Task brief ▸ Beneath this instruction is a block of data; output from it exactly the lines that run from the one containing "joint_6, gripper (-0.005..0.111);" through the one containing "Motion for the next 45", inclusive.

Content starts

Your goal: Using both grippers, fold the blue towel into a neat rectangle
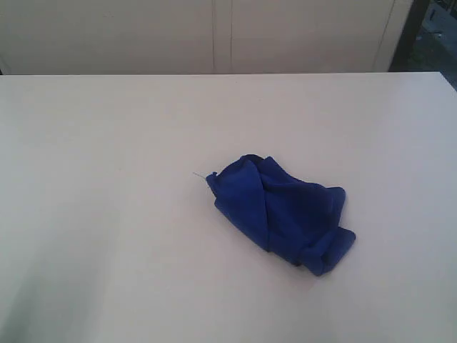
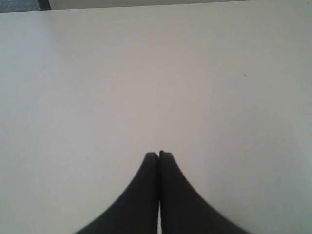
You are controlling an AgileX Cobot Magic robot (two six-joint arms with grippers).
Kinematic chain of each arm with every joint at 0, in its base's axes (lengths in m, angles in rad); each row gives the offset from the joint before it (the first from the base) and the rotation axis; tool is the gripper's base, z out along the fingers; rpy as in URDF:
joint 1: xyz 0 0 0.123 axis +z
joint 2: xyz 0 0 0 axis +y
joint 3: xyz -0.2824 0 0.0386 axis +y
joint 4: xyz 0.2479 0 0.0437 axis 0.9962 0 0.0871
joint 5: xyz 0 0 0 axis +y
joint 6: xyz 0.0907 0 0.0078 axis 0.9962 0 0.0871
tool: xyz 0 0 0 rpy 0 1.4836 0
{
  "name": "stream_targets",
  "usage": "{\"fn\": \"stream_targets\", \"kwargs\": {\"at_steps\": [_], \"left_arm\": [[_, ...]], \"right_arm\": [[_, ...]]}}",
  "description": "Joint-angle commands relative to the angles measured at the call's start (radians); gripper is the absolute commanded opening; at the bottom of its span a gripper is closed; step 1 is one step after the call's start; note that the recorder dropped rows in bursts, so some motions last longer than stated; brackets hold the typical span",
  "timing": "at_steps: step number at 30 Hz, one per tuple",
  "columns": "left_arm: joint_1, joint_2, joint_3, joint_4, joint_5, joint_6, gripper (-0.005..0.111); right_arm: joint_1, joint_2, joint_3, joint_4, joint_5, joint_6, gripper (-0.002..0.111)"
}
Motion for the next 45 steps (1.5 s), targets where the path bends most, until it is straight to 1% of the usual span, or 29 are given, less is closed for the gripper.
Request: {"fn": "stream_targets", "kwargs": {"at_steps": [1,5,7,9,10,11,13,17,19,27,30,34,38,41,45], "left_arm": [[0.000,-0.003,0.005,-0.009,0.000,-0.005,0.000],[0.000,-0.003,0.005,-0.009,0.000,-0.005,0.000],[0.000,-0.003,0.005,-0.009,0.000,-0.005,0.000],[0.000,-0.003,0.005,-0.009,0.000,-0.005,0.000],[0.000,-0.003,0.005,-0.009,0.000,-0.005,0.000],[0.000,-0.003,0.005,-0.009,0.000,-0.005,0.000],[0.000,-0.003,0.005,-0.009,0.000,-0.005,0.000],[0.000,-0.003,0.005,-0.009,0.000,-0.005,0.000],[0.000,-0.003,0.005,-0.009,0.000,-0.005,0.000],[0.000,-0.003,0.005,-0.009,0.000,-0.005,0.000],[0.000,-0.003,0.005,-0.009,0.000,-0.005,0.000],[0.000,-0.003,0.005,-0.009,0.000,-0.005,0.000],[0.000,-0.003,0.005,-0.009,0.000,-0.005,0.000],[0.000,-0.003,0.005,-0.009,0.000,-0.005,0.000],[0.000,-0.003,0.005,-0.009,0.000,-0.005,0.000]], "right_arm": [[0.002,-0.002,0.004,-0.003,-0.010,0.003,0.000],[0.002,-0.002,0.004,-0.003,-0.016,0.003,0.000],[0.002,-0.002,0.004,-0.003,-0.058,0.003,0.000],[0.002,-0.002,0.004,-0.003,-0.177,0.003,0.000],[0.002,-0.002,0.004,-0.003,-0.273,0.003,0.000],[0.002,-0.002,0.004,-0.003,-0.314,0.003,0.000],[0.002,-0.002,0.004,-0.003,-0.475,0.003,0.000],[0.002,-0.002,0.004,-0.003,-0.556,0.003,0.000],[0.002,-0.002,0.004,-0.003,-0.563,0.003,0.000],[0.002,-0.002,0.004,-0.003,-0.538,0.003,0.000],[0.002,-0.002,-0.018,-0.003,-0.462,0.003,0.000],[0.002,-0.002,-0.105,-0.003,-0.292,0.003,0.000],[0.002,0.003,-0.177,-0.003,-0.209,0.003,0.000],[0.002,0.072,-0.238,-0.003,-0.158,0.013,0.000],[0.002,0.187,-0.349,-0.003,-0.022,0.033,0.000]]}}
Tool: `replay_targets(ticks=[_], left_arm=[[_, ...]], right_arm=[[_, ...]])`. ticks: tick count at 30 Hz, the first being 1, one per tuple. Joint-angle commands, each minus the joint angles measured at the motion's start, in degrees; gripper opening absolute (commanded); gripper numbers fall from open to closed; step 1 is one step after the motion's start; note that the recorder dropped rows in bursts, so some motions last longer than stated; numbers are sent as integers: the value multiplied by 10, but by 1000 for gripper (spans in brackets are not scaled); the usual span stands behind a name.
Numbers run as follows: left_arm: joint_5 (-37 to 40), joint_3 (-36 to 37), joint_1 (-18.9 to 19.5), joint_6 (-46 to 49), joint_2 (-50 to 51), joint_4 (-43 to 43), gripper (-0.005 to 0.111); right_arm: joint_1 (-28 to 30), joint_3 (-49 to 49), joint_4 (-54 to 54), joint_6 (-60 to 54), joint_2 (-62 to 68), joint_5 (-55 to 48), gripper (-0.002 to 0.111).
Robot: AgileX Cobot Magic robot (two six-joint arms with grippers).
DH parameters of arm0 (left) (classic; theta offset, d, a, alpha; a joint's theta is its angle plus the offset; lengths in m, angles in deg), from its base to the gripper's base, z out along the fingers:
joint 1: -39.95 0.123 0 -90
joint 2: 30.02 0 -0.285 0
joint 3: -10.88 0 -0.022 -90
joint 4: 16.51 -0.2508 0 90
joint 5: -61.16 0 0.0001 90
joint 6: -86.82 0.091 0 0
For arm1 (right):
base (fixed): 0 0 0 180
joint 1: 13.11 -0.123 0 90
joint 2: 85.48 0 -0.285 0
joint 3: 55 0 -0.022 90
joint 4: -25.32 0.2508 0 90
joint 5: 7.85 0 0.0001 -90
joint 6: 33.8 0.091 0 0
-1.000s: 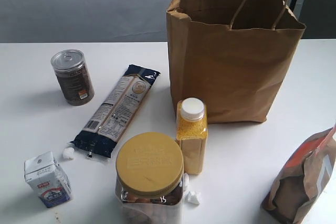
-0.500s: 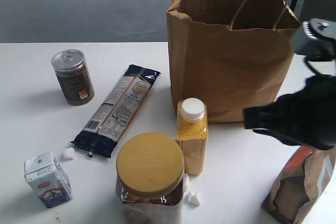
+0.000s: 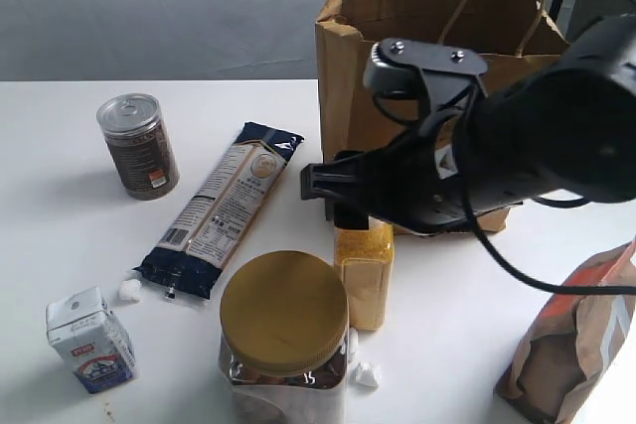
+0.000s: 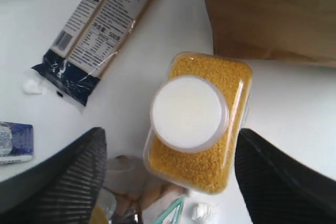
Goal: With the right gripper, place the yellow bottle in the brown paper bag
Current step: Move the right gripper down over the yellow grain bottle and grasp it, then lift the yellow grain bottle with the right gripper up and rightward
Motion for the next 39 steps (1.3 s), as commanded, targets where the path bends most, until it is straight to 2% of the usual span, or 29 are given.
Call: replay_targets(ticks=[1,9,12,14,19,20,24,31,39], left_arm=[[-3,3,-2,-4,-1,1,0],[-3,3,-2,-4,-1,1,0],[-3,3,-2,-4,-1,1,0],[-3,3,-2,-4,-1,1,0],[-3,3,-2,-4,-1,1,0],[-3,3,-2,-4,-1,1,0],[-3,3,-2,-4,-1,1,0],[-3,3,-2,-4,-1,1,0],[-3,3,-2,-4,-1,1,0]], right_arm=[[-1,-35,-19,16,60,-5,65],[-1,-77,-37,28,148,-64,64],[-1,-77,-47,50,167,-73,57],[-1,-77,-60,69,171,-83,45],[-1,-77,-91,83,166,-97,2],[-2,-77,-95,83,160,-94,0],[-8,-48,-122,96,118,-71,0],[-8,66,-165,126,-17,-22,0],[-41,103,-177,95,-208,-55,0]])
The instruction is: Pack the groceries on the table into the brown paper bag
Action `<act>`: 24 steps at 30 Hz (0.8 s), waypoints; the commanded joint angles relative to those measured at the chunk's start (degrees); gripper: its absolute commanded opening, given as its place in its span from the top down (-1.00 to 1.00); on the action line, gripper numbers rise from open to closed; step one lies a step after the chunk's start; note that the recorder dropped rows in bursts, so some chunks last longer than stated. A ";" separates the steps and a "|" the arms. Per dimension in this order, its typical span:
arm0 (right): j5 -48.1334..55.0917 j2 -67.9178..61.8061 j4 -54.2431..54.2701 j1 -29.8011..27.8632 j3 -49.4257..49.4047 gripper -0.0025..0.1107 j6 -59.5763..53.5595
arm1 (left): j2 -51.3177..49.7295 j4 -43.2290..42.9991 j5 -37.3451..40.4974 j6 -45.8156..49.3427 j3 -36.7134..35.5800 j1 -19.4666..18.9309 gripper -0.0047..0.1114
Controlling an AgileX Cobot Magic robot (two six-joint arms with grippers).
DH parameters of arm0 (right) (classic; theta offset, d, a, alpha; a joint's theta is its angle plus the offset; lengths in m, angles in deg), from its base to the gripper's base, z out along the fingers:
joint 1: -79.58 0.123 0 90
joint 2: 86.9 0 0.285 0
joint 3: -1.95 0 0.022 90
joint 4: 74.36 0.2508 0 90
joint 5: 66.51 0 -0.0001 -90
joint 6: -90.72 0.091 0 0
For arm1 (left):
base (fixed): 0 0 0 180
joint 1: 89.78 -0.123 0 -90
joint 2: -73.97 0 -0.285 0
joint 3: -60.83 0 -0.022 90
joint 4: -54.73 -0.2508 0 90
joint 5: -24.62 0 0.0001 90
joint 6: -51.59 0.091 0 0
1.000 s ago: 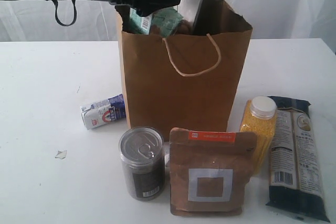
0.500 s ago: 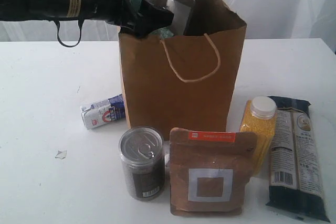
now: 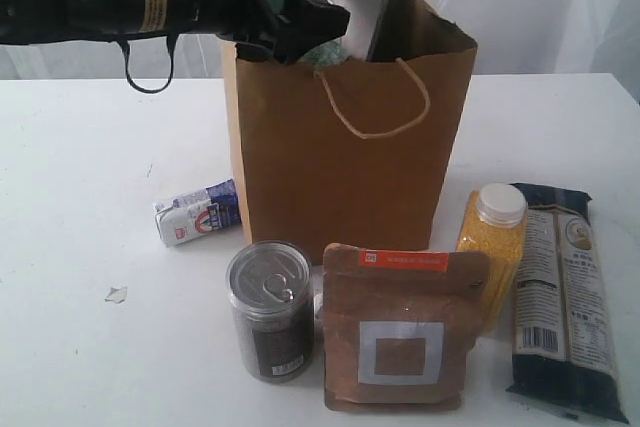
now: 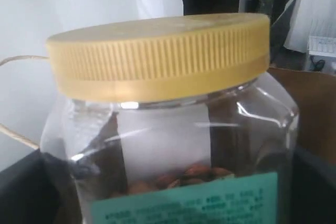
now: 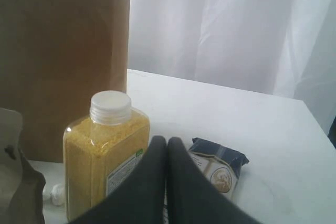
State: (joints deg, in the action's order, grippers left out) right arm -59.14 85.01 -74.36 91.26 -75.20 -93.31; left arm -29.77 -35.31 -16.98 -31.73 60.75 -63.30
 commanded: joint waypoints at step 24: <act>-0.56 0.30 0.00 -0.37 -0.06 0.96 -0.28 | 4.32 -2.10 -2.30 -6.02 -0.42 1.65 -0.89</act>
State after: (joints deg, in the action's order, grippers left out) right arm -59.14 85.01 -74.36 91.17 -75.20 -93.31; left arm -26.82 -38.27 -18.40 -37.24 60.11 -61.93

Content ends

Exercise response ▸
  "columns": "left_arm: joint_1, joint_2, joint_3, joint_4, joint_5, joint_6, gripper (-0.005..0.111); right_arm: joint_1, joint_2, joint_3, joint_4, joint_5, joint_6, gripper (-0.002..0.111)"
}
Motion for the next 45 steps (1.5 s), targets where the path bends most, until it is straight to 1% of the usual span, or 29 are given, less is closed for the gripper.

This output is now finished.